To say the least, it took me some years to find the courage to get back out on “real rock”, I had to come to terms with all that I developed from that experience. When I shared this experience years later with Cam he said to me “oh that’s exposure, when you are introduced to a point just outside of your comfort and experience something for the first time.” Oh thank goodness I’m not the only one!!!
Exposure is like being on a tall platform and going from the mark of your comfort edging your way to the edge and as your comfort leaves towards this uneasy foreign set of feelings, it’s the uneasy foreign set of feelings. It’s that zone!
In terms of feelings and talking about topics, especially ones that we feel most vulnerable about, exposure is the point just past what we are comfortable talking about. In my climbing story my point of exposure started the moment my feet left the ground. I felt uneasy and as I ascended further up my feeling of exposure increased because truth be told I have a fear of falling. I didn’t fall throughout the whole experience, but getting past my comfort zone, I was contending with being in a place that was new to me.
In my discussions with clients I am keenly aware of this happening throughout the process of my clients exploring themselves and their experiences. It is something that they are aware of because I make it a priority to make them as comfortable as they can be throughout the process from the moment we have our first contact on the phone or in a message, to our first meeting in my office, to getting to the core of things.
Exposure goes hand-in-hand with growth.

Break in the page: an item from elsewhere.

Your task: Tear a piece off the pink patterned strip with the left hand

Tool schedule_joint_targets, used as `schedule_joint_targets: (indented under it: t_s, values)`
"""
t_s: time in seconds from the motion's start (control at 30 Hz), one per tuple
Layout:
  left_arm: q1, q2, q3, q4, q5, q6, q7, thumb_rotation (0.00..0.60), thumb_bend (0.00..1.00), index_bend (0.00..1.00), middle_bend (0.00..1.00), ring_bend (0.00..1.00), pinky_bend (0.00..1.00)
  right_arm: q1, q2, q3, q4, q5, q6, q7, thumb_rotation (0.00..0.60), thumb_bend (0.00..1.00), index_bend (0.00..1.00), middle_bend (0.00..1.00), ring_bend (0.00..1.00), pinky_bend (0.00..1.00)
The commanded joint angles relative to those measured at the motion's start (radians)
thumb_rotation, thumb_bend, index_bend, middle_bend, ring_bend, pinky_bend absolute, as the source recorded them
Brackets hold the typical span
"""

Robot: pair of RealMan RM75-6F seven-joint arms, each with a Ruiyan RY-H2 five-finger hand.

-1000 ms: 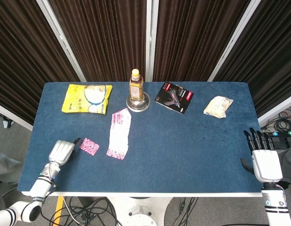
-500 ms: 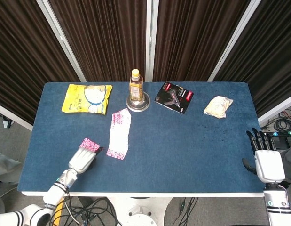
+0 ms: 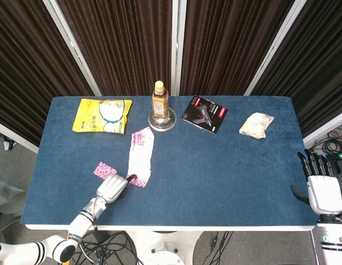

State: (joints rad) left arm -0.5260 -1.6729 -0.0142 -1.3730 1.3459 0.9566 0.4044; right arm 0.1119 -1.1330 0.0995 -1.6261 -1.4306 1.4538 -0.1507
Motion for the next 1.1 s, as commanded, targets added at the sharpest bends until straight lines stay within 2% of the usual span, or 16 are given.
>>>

As we move past the concept of our dreams and desires into taking steps to achieve them we are met with feelings of exposure, areas of the unknown. As we become comfortable in our point of exposure, it becomes the new threshold for us and it no longer is an exposure zone. As we continue further towards our goals we enter exposure points, develop confidence and move forward until this becomes habit.
Often, our fears are translated to us as walls, defense mechanisms to prevent us from entering our point of exposure. These fears or defenses keep us safe within our comfort zones. And while that serves as a very valuable tool in some circumstances, when it’s become generalized towards ALL things it can create unhappiness, anxiety, and depression.
Here are 3 tips for discovering if our defense mechanism is a barrier:
1 – What is the most common thought I have when I want to try something new?
2 – Count out of 10 times, how many times have I ignored or blew off that thought and did what I wanted to do anyways?
3 – Count out of 10 times, how many times have you held true to that thought and didn’t do what you wanted to do?